In European and Latin American nations where civil unions have been proposed, Catholic prelates vigorously opposed them as a threat to the family and the social structure. When governments proposed non-discrimination laws or hate crimes laws, Catholic officials claimed their religious freedom was being threatened. When Spain's social democratic government proposed a gay marriage law, the Vatican summoned the Spanish ambassador to make clear the church's adamantine opposition.
In 1986 the pope authorized a formal Vatican statement declaring that homosexuality was not a "neutral" condition, but "a more or less strong tendency ordered toward an intrinsic moral evil and thus the inclination itself must be seen as an objective disorder." Even more remarkably, the document went out of its way to observe that it was "understandable" if the advocacy of gay rights generated an increase in violence directed against gays.
When the international gay celebration World Pride 2000 was planned for Rome, the Vatican maneuvered furiously to prevent it, saying it was offensive to a city held sacred by the world's Christians.

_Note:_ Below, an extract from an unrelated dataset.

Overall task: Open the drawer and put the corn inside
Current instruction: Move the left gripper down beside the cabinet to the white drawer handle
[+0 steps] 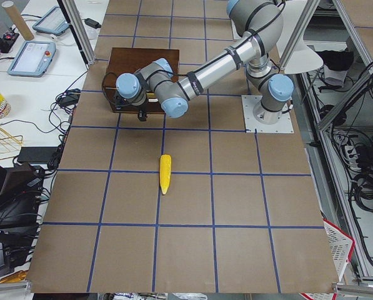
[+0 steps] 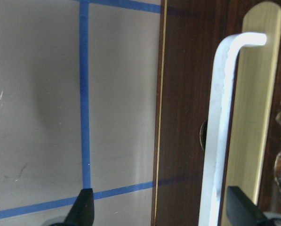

When the event was held anyway, the pope deplored its presence and repeated that homosexuality is "an objective disorder" and harmful to the family, the basis of society.
Although the Pope apologized, after a fashion, for the Catholic Church's millennia of persecution of Jews, and apologized to Africans for the role the church had in slavery, such as having owned some, the pope never apologized for or even acknowledged the persecution, torture and judicial murder of gays during the Inquisition as well as during other social purity crusades fostered by the church. It was as if those never happened.
John Paul II was the last medieval pope. Until the next one.